In the realization, the IRGC has begun shooting at shipping attempting to leave through the Strait via the proper, international waterways. The IRGC has further announced that the Strait remains under strict management and control of the armed forces, regardless of what the civilian side of the Iranian government might say.

Iran’s rulers are busily making promises they can’t–or don’t intend to–keep.

A European Plan to Hold Open the Strait of Hormuz

They’re finally getting around to talking about setting something up—after declining to help force it open in the first place. That would be too dangerous for fragile European militaries, they say. Might get poked in the nose. Or as French President Emmanuel Macron so carefully euphemistically put it,

…reopening the strait by force would be “unrealistic[.]”

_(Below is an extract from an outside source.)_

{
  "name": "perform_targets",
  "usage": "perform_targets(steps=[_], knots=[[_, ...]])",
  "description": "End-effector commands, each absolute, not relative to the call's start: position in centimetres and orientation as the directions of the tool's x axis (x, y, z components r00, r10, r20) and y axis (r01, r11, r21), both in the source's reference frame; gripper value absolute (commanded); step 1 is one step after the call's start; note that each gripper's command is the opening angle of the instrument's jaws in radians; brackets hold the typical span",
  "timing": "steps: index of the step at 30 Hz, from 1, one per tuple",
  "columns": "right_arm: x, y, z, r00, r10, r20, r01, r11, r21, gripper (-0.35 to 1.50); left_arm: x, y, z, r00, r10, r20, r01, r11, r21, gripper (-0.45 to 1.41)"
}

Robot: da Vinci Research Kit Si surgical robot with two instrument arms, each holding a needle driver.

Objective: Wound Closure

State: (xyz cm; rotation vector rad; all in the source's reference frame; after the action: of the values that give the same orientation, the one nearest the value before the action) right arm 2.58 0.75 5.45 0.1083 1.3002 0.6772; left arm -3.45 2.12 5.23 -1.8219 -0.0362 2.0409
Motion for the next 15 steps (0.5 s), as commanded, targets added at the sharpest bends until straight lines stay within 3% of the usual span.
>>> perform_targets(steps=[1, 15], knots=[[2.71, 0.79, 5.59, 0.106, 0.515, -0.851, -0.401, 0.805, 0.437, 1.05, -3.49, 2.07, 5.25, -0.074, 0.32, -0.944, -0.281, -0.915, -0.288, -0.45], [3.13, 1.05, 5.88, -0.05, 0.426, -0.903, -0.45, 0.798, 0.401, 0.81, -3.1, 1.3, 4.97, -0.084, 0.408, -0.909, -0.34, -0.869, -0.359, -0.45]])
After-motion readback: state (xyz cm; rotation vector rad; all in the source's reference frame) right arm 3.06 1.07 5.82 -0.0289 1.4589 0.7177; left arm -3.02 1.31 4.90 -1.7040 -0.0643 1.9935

What’s really interesting, though (as an aside, I do wonder why those nations have military establishments if they’re not intended to fight), is who has been invited to this diplomatic coffee klatch and who has not (of course the US has not, but that’s not the interesting part). They’ve invited the People’s Republic of China and India. But they’ve apparently chosen not to invite the Republic of Korea, Japan, or Australia, each of whom also has a serious interest in the free flow of cargo, oil, and natural gas through the Strait. Of course, they chose not to invite the Republic of China; that would offend the PRC, and Europe is much too fearful of the PRC to do anything that would even remotely hint at that.

Saudis Want Negotiations

Saudia Arabia is worried that the Houthis, a terrorist client of Iran, will close the Bab al-Mandeb and thereby block Saudi oil shipments from leaving the southern end of the Red Sea enroute to India, Asia, and points east. They fear an Iranian push on the Houthis in response to President Donald Trump’s (R) move to block the Strait of Hormuz against Iranian oil leaving, ships entering with a view to loading up on Iranian oil, and ships exiting that have paid the Iranian protection money.

Never mind that ships leaving with non-Iranian oil or other cargo—including the Saudis’ oil—and that have not paid the protection vig are free of the Trumpian blockade.

Against all that, the Saudis want Trump to go back to negotiating with the Iranian terrorists. Negotiate, the Saudis want, anything, anything to keep the Bab al-Mandeb open. Please.

No. Trump’s blockade must stay in place, and the destruction of the IRGC’s small boat fleet must resume forthwith, along with the resumed destruction of Iranian missiles and rockets and their launchers, along with the destruction of Iran’s drone inventory, launchers, and ability to manufacture any weapons of any type. It’s not possible to have meaningful negotiations with terrorists.

If the Saudis really are that married to negotiations and attendant terrorist accommodations, let them reach their own accommodation with the Houthi terrorists. Alternatively, the Saudis could get serious about fighting and destroying the Houthis themselves in place of their years of desultory, perfunctory potshots at the occasional Houthi enclave.